The CLiC corpora
================

An overview of the corpora available in CLiC can be seen from the Counts tab. 
Simply choose the corpus for which you want to see the list of books and the 
Counts tab will provide a table listing the names and word counts for each book, 
per subset and in total.

For a full list of titles in CLiC please refer to Appendix 1.
The procedure followed for retrieving, cleaning and importing the most
recent texts is described in detail in our [GitHub_corpora]_
repository. Every change ("commit") to the repository is marked with a "commit" number (actually a sequence of characters and numbers) in GitHub, circled in green in :numref:`figure-version-numbers-github`. From CLiC 2.0.0 onwards, this "commit" number is also displayed on the CLiC interface – circled in green in :numref:`figure-version-numbers`– to indicate which version of the corpora is used. **We recommend that users record both the version number of CLiC itself** (displayed directly under the CLiC logo, circled in red in :numref:`figure-version-numbers`, i.e. in this case "2.0.0") **and the version of the corpora** (i.e. in this case "db61de3") **when saving results**. This ensure that if at a later stage there should be differences in search results it is possible to investigate which changes to the interface or the corpora caused this discrepancy.

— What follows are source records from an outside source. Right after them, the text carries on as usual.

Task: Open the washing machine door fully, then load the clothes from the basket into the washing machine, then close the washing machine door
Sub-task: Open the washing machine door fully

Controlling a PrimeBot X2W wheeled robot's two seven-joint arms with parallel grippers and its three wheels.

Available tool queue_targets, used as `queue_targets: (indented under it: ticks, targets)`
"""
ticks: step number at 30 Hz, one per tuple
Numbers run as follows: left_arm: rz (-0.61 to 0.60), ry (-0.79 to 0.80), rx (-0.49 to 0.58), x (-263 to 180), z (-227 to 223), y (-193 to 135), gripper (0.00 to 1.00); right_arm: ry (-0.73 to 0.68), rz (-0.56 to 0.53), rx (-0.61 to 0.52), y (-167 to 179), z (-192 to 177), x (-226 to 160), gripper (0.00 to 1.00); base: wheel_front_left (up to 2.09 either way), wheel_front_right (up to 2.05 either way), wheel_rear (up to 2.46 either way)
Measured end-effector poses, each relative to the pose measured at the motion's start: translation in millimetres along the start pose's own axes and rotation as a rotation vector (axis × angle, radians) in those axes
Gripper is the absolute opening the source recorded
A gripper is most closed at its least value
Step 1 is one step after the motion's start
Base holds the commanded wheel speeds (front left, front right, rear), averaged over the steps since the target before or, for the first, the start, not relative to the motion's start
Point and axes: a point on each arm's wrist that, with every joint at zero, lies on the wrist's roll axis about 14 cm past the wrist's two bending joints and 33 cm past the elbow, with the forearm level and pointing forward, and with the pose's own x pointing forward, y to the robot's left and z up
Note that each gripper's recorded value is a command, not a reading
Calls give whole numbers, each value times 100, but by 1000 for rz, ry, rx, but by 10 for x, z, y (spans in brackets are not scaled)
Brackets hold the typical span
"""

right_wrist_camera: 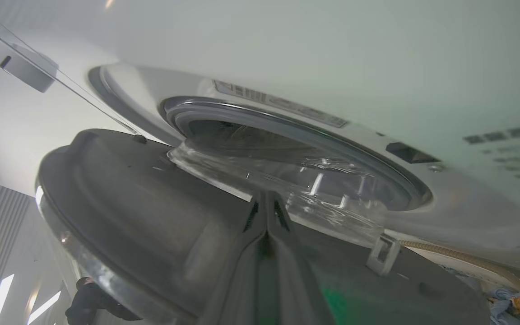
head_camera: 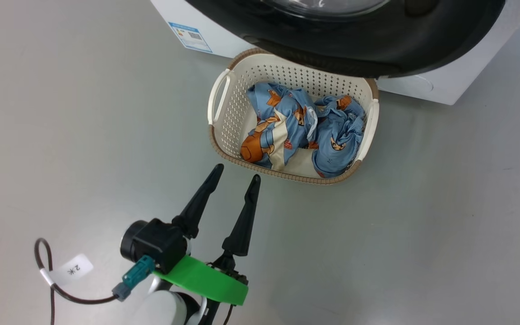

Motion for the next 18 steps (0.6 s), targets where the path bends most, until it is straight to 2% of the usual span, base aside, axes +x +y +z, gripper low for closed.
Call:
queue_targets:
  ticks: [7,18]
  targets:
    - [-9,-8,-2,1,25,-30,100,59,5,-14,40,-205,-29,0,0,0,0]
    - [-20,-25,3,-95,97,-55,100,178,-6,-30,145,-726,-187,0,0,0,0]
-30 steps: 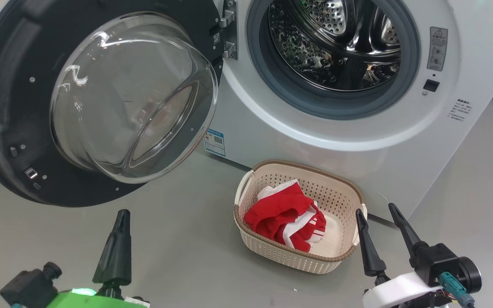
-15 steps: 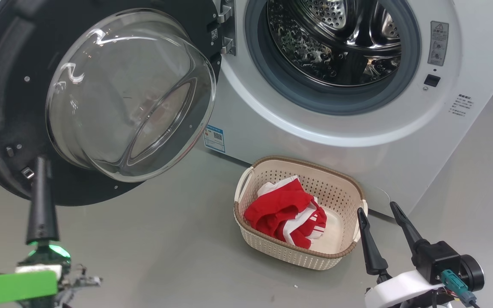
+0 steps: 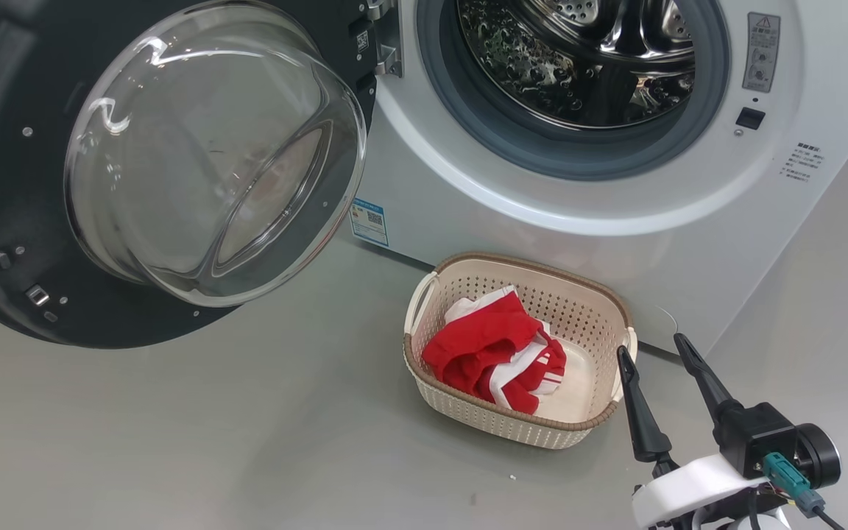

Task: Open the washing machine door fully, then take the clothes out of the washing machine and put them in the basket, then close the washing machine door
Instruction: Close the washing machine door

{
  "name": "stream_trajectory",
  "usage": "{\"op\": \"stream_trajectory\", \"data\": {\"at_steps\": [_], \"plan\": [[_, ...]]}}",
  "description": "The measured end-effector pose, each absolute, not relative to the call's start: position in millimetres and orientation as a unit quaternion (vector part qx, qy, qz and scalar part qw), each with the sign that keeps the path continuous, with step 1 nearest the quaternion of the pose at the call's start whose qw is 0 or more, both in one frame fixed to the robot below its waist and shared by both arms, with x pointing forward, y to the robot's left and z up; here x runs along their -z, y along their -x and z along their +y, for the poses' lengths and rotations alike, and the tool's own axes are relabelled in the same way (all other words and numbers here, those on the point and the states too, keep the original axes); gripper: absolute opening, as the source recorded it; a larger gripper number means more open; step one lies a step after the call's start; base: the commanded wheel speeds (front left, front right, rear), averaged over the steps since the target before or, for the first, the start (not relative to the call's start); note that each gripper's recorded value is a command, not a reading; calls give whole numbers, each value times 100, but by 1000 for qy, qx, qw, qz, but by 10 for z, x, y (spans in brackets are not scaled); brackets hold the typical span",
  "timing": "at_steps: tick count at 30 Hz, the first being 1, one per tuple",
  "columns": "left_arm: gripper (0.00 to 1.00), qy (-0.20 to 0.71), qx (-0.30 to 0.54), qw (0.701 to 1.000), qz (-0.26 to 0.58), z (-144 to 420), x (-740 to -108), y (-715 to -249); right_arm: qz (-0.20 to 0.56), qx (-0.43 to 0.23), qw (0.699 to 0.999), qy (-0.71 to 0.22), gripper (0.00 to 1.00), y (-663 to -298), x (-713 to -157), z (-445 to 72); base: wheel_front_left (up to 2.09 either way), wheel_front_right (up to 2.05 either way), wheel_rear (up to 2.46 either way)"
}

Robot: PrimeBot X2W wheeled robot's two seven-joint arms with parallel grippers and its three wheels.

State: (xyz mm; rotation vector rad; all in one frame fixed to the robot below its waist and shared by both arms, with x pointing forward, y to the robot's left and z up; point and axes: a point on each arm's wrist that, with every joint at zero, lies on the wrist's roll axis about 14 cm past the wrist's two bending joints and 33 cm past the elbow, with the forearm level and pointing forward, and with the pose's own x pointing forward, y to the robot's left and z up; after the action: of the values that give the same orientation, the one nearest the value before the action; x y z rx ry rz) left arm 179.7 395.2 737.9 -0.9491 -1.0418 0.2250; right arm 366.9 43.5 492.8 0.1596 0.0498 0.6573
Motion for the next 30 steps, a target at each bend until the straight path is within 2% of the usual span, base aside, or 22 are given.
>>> {"op": "stream_trajectory", "data": {"at_steps": [8, 14, 21, 30], "plan": [[0, 457, -219, 748, -429, 4743, -7161, -1870, 27, -323, 943, -77, 100, -3722, -4914, 436, 0, 0, 0], [0, 492, -266, 740, -375, 5050, -6859, -2045, 28, -330, 941, -75, 100, -3750, -4917, 461, 0, 0, 0], [0, 529, -296, 741, -290, 5155, -6384, -2305, 32, -329, 941, -70, 100, -3792, -4897, 414, 0, 0, 0], [0, 553, -296, 758, -177, 5069, -5935, -2656, 36, -317, 946, -64, 100, -3882, -4867, 311, 0, 0, 0]]}}
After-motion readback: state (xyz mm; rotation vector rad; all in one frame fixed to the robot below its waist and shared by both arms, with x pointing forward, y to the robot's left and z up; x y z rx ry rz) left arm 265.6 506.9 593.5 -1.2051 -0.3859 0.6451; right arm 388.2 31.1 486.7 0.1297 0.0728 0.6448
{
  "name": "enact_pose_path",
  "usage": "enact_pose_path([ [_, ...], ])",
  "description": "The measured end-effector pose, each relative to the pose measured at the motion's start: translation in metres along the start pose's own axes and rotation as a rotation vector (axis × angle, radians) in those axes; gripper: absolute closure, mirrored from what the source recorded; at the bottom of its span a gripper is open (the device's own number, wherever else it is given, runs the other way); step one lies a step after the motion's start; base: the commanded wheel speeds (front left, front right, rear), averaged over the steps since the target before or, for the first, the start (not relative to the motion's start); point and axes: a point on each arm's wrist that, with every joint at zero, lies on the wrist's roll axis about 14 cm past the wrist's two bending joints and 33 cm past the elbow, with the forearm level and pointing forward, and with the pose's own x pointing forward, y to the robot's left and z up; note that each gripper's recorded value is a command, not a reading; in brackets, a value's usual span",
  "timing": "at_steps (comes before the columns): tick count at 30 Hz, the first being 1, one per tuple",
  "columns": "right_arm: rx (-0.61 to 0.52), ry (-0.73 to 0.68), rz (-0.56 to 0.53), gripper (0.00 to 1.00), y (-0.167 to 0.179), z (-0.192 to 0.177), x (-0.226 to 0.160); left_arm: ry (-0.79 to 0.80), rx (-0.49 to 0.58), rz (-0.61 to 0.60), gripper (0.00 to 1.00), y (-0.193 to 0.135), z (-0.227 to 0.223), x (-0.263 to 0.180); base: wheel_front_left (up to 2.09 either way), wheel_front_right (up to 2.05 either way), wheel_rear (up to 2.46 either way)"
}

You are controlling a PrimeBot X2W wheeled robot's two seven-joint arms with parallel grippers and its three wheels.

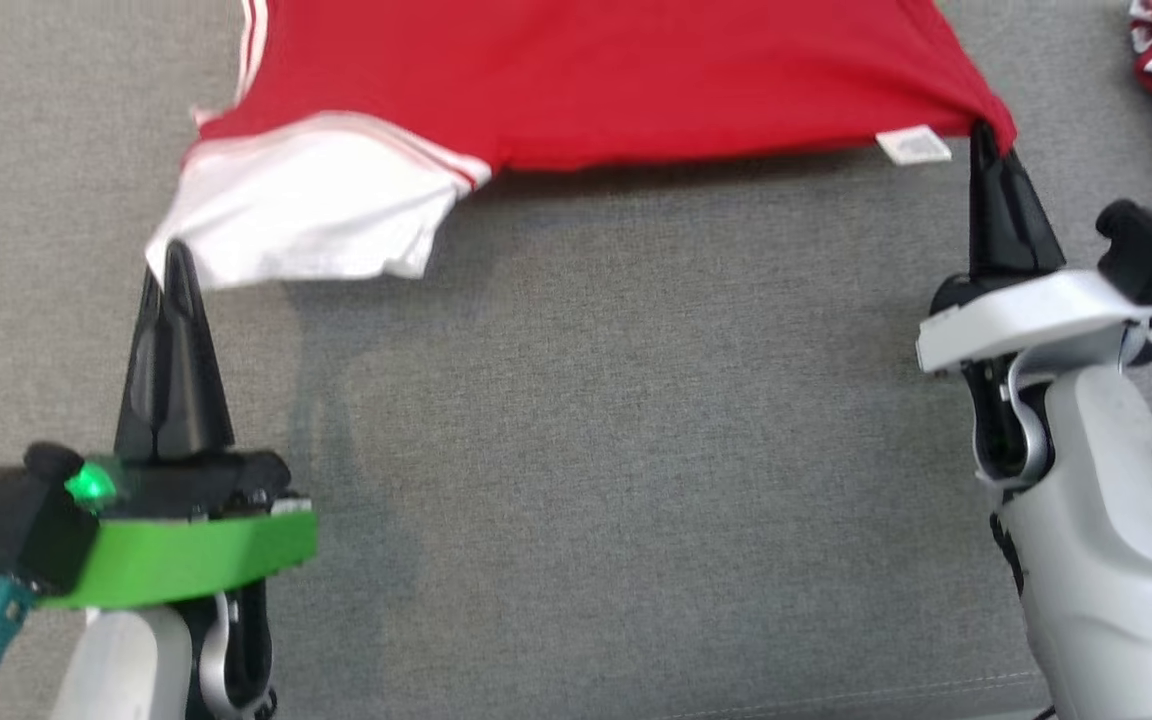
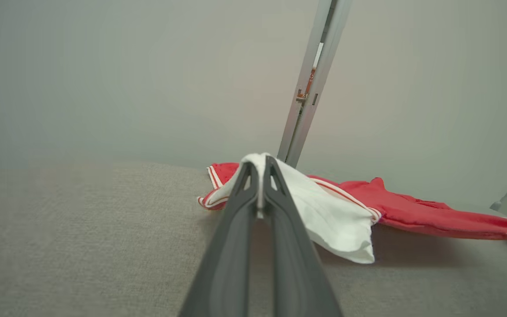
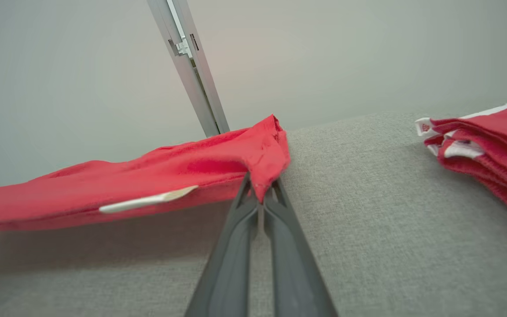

.. _figure-version-numbers-github:
.. figure:: images/figure-version-numbers-github.png

   The "commit" version number of the Github corpora repository

.. _figure-version-numbers:
.. figure:: images/figure-version-numbers.png

   The CLiC release and corpora version numbers in the CLiC interface


The Corpora repository also contains the full text of the corpus files 
after any manual cleaning changes have been implemented. The history of the 
Corpora repository lists the changes and you can refer to the original versions, 
as downloaded from the Project Gutenberg page for:

* the ArTs corpus [GitHub_corpora_initial_ArTs]_ (note that the
  ArTs corpus used to be called "Other", hence that name in the repository's history)
* the ChiLit corpus [GitHub_corpora_initial_ChiLit]_

The texts can be
selected individually and combined freely for analysis in any of the
CLiC tools. You can also choose from
one of our four pre-selected corpora: DNov – Dickens's Novels (15
texts), 19C – 19th Century Reference Corpus (29 texts), ChiLit – 19th
Century Children's Literature Corpus (71 texts) and ArTs – Additional
Requested Texts (31 texts). ArTs includes additional GCSE and A-Level
titles (please see Appendix 2 for an overview of all CLiC texts listed
in the AQA, OCR and Edexcel GCSE and A-Level English specifications).
The ArTs corpus was not designed to be analysed as a whole, but rather to
add individual requests to CLiC.

In order to **select texts** in any of the CLiC analysis tabs, go to
controlbar on the right-hand side. You can select any or all of
the texts by picking the corpora from a drop-down list or typing their
names into a textbox. For example, in the Concordance tool, once you
have clicked on the Concordance tab, a textbox labeled **'Search the
corpora'** will appear (see the :ref:`Concordance` section), 
as illustrated in :numref:`figure-corpora-select` and :numref:`figure-corpora-select_2`.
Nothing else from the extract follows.